Your answer needs to include each line of the records in which the string "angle" can be found.
Records to process Start Marker
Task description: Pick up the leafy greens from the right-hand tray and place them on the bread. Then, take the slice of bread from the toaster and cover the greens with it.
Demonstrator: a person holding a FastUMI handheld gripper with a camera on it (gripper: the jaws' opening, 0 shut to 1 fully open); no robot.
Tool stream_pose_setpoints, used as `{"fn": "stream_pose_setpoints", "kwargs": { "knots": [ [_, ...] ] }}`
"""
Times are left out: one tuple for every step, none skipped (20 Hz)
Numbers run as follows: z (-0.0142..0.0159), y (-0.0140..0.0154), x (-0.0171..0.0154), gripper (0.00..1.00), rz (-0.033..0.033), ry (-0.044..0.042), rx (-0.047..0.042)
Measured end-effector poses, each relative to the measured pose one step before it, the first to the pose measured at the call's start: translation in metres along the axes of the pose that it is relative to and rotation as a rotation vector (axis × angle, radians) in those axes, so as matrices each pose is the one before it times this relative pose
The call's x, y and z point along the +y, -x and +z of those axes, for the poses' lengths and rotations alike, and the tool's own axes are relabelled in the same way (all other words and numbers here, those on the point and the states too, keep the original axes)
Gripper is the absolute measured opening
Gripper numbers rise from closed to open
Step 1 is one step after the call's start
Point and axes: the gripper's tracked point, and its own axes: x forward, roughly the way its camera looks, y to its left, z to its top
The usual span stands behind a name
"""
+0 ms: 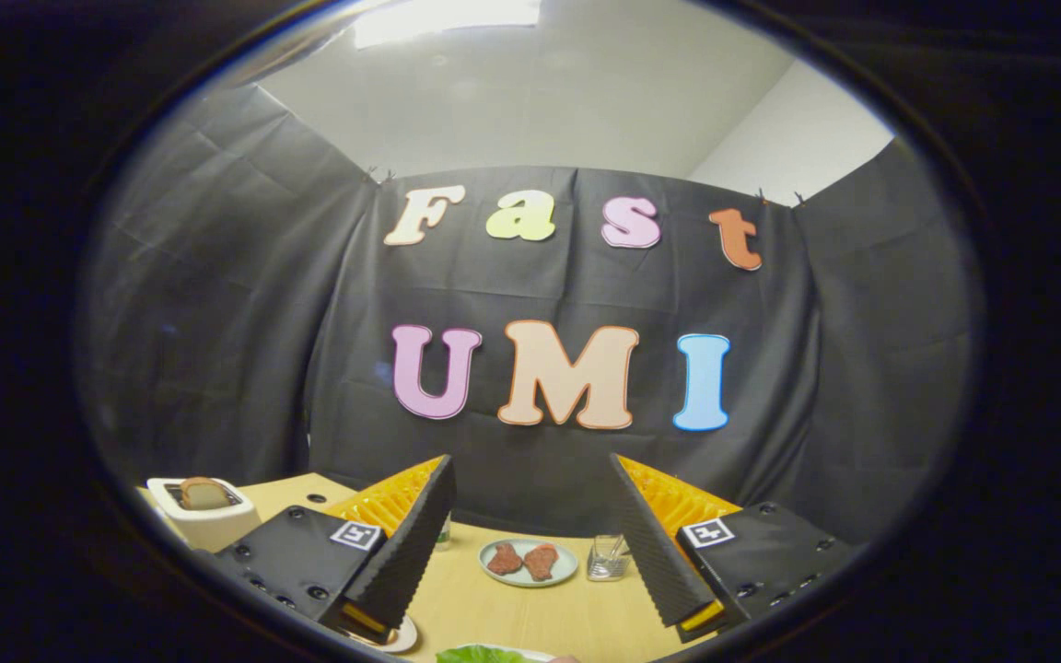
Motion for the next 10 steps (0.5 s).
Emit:
{"fn": "stream_pose_setpoints", "kwargs": {
  "knots": [
    [-0.00058, 0.00005, -0.00138, 1.0, 0.00169, -0.0006, 0.00217],
    [-0.00107, 0.00077, -0.00111, 1.0, 0.00218, 0.00027, 0.0028],
    [-0.00027, 0.00058, -0.00109, 1.0, 0.00275, 0.0002, 0.00175],
    [-0.00145, 0.00016, -0.00099, 1.0, 0.0059, 0.00111, 0.00213],
    [-0.00127, 0.00051, -0.00109, 1.0, 0.00893, 0.00237, 0.00439],
    [-0.00295, 0.00032, -0.00036, 1.0, 0.01006, 0.00229, 0.00801],
    [-0.00293, 0.00125, 0.00088, 1.0, 0.01843, -0.0014, 0.00966],
    [-0.00259, -0.00041, 0.00115, 1.0, 0.01688, -0.00178, 0.01013],
    [-0.00325, -0.00031, -0.00217, 1.0, 0.01103, 0.00146, 0.01083],
    [-0.0035, 0.00032, -0.0041, 1.0, 0.01013, 0.00413, 0.01156]
  ]
}}
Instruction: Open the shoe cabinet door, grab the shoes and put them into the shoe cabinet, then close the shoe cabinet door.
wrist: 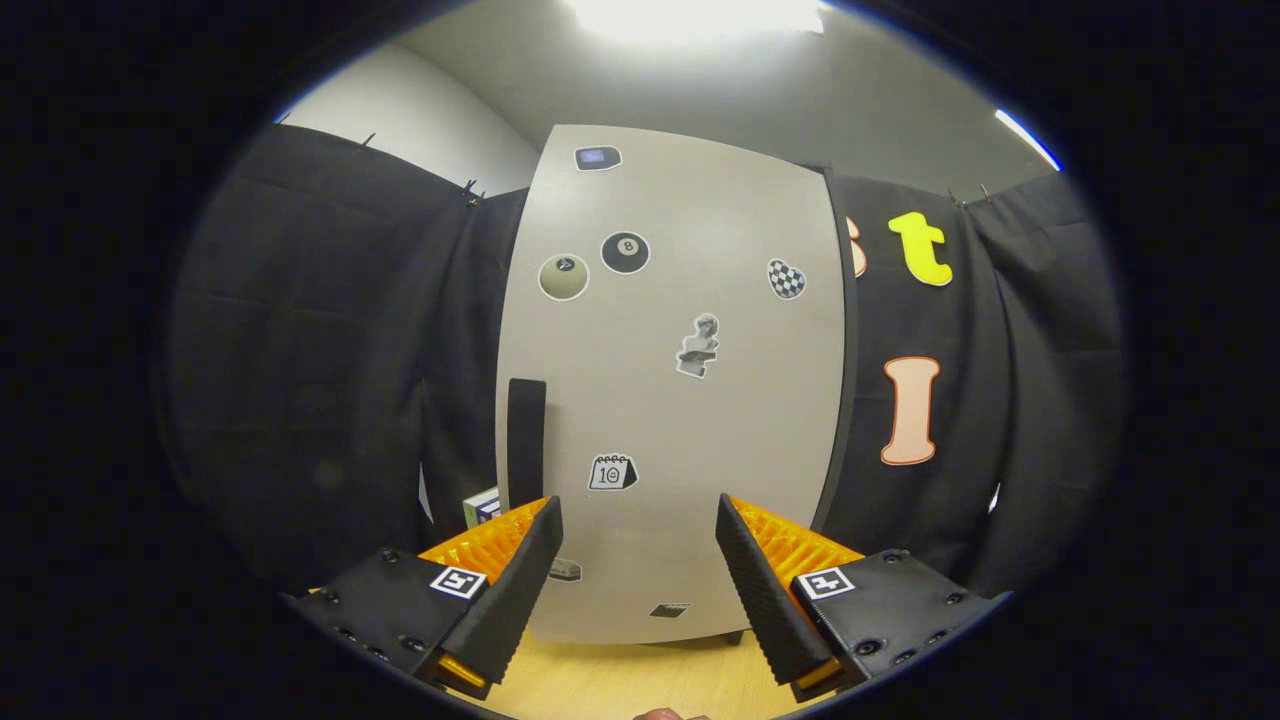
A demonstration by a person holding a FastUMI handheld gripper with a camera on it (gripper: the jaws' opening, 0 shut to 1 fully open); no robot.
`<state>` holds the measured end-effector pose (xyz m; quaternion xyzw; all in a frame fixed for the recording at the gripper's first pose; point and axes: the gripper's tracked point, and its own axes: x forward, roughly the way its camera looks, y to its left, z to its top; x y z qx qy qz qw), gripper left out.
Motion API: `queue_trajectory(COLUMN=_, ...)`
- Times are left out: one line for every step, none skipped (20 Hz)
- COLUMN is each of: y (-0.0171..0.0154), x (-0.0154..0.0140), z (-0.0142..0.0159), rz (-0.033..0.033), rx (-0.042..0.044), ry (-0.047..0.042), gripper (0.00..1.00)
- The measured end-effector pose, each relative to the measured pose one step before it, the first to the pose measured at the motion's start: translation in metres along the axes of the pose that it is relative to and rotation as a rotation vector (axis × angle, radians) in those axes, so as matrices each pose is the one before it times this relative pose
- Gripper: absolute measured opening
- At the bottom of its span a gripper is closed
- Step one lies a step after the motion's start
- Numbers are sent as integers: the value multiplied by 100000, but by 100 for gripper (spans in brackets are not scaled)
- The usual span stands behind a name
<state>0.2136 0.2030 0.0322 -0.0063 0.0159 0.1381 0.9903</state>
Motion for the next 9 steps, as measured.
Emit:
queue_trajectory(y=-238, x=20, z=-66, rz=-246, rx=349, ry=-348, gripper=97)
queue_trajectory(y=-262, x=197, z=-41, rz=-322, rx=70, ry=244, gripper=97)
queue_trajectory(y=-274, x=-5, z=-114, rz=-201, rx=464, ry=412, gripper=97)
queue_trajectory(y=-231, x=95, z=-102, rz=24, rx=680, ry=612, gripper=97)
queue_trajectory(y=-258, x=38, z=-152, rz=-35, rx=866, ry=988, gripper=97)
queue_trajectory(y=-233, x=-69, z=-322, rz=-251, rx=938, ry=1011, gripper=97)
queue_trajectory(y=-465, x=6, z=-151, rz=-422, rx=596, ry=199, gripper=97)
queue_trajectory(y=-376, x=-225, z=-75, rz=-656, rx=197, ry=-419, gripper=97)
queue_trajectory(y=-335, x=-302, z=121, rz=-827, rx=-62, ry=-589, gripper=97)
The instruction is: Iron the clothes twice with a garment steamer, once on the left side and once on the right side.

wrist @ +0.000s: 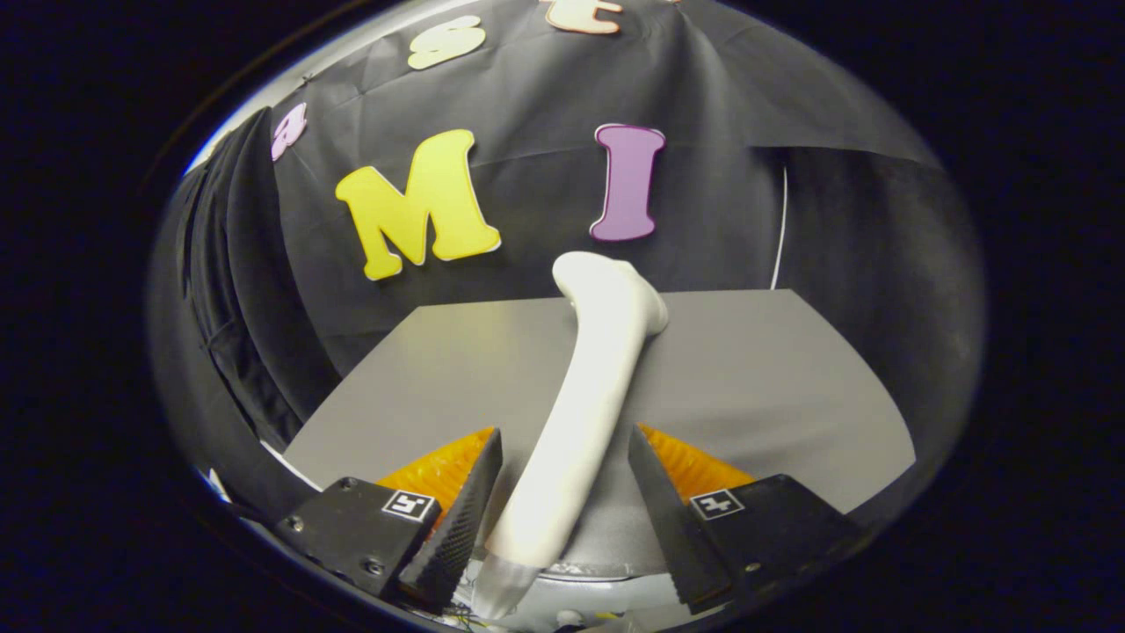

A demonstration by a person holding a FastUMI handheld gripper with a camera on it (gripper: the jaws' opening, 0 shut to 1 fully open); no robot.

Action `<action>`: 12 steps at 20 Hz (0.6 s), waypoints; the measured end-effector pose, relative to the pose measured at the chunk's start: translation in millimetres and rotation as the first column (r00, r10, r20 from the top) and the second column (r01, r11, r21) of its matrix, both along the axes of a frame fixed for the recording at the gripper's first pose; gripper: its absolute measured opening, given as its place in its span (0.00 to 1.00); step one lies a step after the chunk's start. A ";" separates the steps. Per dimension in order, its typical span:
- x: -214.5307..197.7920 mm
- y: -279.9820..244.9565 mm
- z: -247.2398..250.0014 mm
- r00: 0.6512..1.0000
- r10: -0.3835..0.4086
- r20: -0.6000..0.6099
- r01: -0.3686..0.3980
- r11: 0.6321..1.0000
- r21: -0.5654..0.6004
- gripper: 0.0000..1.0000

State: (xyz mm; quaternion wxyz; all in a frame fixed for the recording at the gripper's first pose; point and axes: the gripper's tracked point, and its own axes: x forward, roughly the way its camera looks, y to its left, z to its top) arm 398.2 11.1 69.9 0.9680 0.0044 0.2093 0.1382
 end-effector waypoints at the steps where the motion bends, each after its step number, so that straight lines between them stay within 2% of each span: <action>1: 3.0 2.4 -1.7 1.000 0.014 -0.003 -0.014 1.000 0.002 0.83; 3: 2.8 -1.8 -2.4 1.000 -0.014 -0.011 0.014 1.000 0.020 0.68; 9: 1.0 1.0 0.8 1.000 -0.018 0.007 0.017 0.999 0.044 0.58; 12: -1.1 9.4 0.8 1.000 -0.008 0.011 0.008 0.998 0.057 0.47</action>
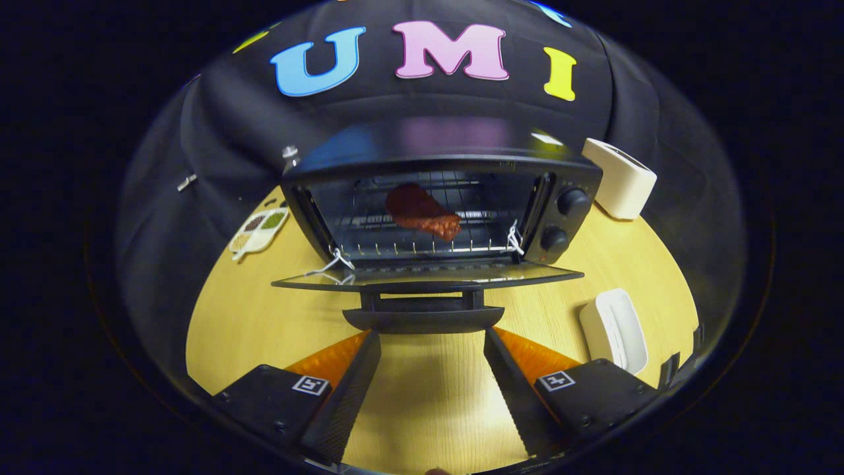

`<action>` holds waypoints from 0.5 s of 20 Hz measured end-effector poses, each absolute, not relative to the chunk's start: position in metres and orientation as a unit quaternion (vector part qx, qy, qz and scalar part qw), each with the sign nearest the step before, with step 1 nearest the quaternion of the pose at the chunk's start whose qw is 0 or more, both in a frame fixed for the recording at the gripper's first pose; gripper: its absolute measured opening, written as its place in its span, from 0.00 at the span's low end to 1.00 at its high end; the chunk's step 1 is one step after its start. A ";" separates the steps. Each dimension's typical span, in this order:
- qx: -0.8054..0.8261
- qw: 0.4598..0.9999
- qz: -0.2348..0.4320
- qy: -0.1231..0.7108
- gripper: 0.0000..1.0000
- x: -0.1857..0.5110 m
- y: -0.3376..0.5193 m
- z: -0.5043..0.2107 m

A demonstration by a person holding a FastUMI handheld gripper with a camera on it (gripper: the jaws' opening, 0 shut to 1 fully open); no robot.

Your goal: Open the toaster oven, put the food inside, and close the toaster oven door.

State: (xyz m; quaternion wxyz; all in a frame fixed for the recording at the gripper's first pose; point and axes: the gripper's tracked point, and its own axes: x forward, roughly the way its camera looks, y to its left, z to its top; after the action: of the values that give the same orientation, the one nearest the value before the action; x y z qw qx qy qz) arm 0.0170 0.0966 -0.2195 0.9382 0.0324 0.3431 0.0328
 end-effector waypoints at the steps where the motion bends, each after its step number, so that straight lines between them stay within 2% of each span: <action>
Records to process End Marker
▶ [Exercise solution]
Measured end-effector poses, each relative to the measured pose one step before it, the first to the pose measured at the call's start: translation in metres along the axes of the pose that it is relative to and rotation as a rotation vector (axis × angle, radians) in those axes, so as matrices each pose is the one before it times this relative pose
- The measured end-effector pose, each relative to the measured pose one step before it, the first to the pose measured at the motion's start: translation in metres along the axes of the pose that it is relative to and rotation as a rotation vector (axis × angle, radians) in those axes, so as matrices each pose is the one before it times this relative pose

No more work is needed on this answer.